Try it: Count the lines below that contain the word "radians" and give only the number.

Start of Block

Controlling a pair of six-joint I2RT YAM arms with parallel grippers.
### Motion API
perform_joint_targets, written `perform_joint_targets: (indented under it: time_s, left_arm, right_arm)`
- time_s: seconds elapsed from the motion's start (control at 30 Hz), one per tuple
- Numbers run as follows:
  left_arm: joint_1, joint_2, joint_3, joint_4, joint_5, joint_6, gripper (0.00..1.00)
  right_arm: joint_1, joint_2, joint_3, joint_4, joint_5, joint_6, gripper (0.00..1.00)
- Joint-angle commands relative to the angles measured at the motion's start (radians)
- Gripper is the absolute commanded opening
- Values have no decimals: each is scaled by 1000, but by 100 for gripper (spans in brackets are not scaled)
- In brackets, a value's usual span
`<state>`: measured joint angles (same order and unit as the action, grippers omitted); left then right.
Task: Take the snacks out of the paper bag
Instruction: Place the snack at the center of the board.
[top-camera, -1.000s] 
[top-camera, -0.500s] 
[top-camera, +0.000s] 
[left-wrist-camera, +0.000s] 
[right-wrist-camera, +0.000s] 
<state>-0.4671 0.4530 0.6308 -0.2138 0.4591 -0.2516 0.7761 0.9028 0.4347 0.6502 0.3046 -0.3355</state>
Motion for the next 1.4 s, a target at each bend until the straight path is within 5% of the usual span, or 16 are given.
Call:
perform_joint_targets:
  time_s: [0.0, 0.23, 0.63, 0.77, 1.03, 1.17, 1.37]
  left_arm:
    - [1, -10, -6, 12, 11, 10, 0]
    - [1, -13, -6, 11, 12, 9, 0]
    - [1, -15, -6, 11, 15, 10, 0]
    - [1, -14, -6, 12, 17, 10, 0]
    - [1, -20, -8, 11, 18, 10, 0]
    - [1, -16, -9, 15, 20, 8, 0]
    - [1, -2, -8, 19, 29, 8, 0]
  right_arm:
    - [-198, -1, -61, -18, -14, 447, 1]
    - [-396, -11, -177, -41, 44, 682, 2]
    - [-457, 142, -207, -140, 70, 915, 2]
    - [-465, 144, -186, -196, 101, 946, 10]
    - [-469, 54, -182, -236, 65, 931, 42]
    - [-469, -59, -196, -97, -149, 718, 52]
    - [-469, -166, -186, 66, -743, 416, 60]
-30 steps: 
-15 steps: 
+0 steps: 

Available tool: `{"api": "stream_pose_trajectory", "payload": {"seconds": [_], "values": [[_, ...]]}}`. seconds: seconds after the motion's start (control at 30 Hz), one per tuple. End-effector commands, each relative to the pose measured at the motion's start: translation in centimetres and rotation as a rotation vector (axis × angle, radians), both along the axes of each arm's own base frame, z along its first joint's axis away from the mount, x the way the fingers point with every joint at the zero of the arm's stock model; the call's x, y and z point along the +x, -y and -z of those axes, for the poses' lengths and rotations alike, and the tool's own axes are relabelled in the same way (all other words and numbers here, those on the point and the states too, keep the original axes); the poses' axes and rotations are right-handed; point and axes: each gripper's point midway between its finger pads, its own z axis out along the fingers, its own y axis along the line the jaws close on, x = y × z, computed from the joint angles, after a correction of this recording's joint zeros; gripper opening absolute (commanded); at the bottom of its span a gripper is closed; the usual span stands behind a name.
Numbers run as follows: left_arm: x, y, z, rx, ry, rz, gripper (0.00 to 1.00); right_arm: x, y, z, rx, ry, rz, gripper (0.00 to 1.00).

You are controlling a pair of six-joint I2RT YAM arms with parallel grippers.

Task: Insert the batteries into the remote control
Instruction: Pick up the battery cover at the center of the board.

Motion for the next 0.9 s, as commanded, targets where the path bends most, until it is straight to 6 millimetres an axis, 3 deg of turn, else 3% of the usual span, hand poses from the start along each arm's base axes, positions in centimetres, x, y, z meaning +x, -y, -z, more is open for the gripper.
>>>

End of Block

Solution to this task: 2